I don't have a photo of the aftermath of him staying there for more than two hours, but you can imagine. Suffice it to say, I have to put something over the vents - I don't think the warranty applies to "due to being pooped on" malfunctions.


----------



## Vickitiel (Oct 10, 2012)

Awww, sooo cute! 

My laptop is one of my guys' favourite perches, but only when I am using it haha.


----------



## Krieger (Oct 31, 2015)

when im up at my cottage its pretty chilly, theres not a central furnace like a modern house, just a fireplace, and the birds LOVE to perch on my monitor, Ive got an older LCD that generates a good amount of heat and the birds will sit there all day and happily watch me, while keeping nice toasty feet, but yea toilet paper splash shields

ive got a poop catching system on top of my laptop, its two paper towel roll cores, each split down the middle, one over the top of the laptop screen to serve as perch, and the other one slotted in to the back of the first one, upside down, to act as a poop net, my birds will sit there for hours contentedly as well, especially my new lovebird, she's already super attached to me and sometimes will start screaming in the mornings before im ready to get up, but I move her to the laptop thats right by my bed and she settles right down and goes back to sleep,


----------



## addroddyn (Aug 31, 2015)

Yes, that's a nice tip! Might just round up all the toilet paper rolls around the house


----------



## CaliTiels (Oct 18, 2012)

At least he has a warm bum now


----------



## TamaMoo (Jan 12, 2014)

Hooray for warm butts! Joey hasn't discovered the joy of sitting on either of our laptops yet. Give him time, and he will, I am sure.

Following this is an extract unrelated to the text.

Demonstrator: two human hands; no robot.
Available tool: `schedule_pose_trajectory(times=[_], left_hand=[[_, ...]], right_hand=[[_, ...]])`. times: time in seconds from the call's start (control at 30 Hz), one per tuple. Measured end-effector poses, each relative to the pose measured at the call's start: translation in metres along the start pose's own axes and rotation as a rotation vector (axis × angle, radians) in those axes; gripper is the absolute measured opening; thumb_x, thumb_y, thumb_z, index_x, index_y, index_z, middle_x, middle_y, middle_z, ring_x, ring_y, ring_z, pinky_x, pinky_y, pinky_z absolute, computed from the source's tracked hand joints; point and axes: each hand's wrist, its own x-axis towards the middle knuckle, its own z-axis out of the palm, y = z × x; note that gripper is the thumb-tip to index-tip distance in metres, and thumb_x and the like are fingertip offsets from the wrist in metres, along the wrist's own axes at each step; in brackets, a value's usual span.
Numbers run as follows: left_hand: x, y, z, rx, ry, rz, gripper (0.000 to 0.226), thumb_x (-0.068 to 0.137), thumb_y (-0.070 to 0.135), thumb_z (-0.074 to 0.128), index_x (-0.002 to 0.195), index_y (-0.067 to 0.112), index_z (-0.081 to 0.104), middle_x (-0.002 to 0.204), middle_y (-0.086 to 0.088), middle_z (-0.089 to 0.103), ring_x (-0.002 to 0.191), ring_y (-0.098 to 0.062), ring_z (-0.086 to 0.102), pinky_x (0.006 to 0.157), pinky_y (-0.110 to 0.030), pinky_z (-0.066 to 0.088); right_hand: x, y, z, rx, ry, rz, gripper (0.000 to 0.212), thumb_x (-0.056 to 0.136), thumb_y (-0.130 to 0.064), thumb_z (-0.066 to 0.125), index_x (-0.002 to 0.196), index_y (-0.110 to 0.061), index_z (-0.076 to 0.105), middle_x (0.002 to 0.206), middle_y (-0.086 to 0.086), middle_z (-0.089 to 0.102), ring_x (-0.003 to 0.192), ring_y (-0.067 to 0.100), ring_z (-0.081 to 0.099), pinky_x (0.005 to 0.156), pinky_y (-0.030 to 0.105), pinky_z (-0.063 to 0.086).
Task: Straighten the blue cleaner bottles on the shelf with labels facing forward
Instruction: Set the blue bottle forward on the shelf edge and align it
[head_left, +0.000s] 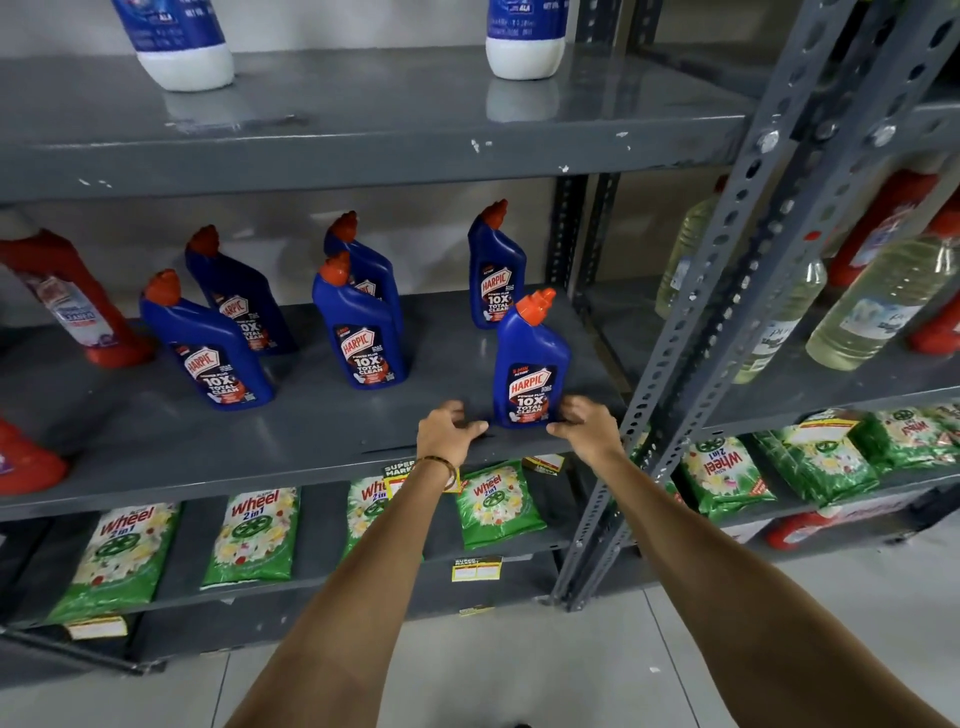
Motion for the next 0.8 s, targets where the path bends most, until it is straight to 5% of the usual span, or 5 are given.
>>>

Love the pictures, by the way.


----------



## Dislian (Sep 5, 2015)

I like the offended photo haha. It's like: you, human, why didn't you show me this?! Haha

My Danno also likes the monitor, but it's a bit flat so she doesn't stay as much.


----------



## BeckyW (Jan 1, 2016)

This story and pictures made me giggle. He is beautiful too.


----------



## vampiric_conure (Jul 8, 2012)

Toasty Bums make the world go 'round, don't chya know? LOL! My guys have the bird cage play stand to goof off on, so they tend to avoid my computer screen. Otherwise they'd be warming butt feathers, too!


----------



## Janalee (Jul 25, 2012)

*perch place*

That is very cute! That last shot looks as if he might just be thinking about adding to the probable "pile" under him! "Heh...heh...heh...here's goes another one!


----------



## Yella1124 (Sep 24, 2015)

What a smart little guy. Loved all the pics,I have to say he looks pretty cozy.


----------



## tielbob (Mar 25, 2013)

Great pics of him


----------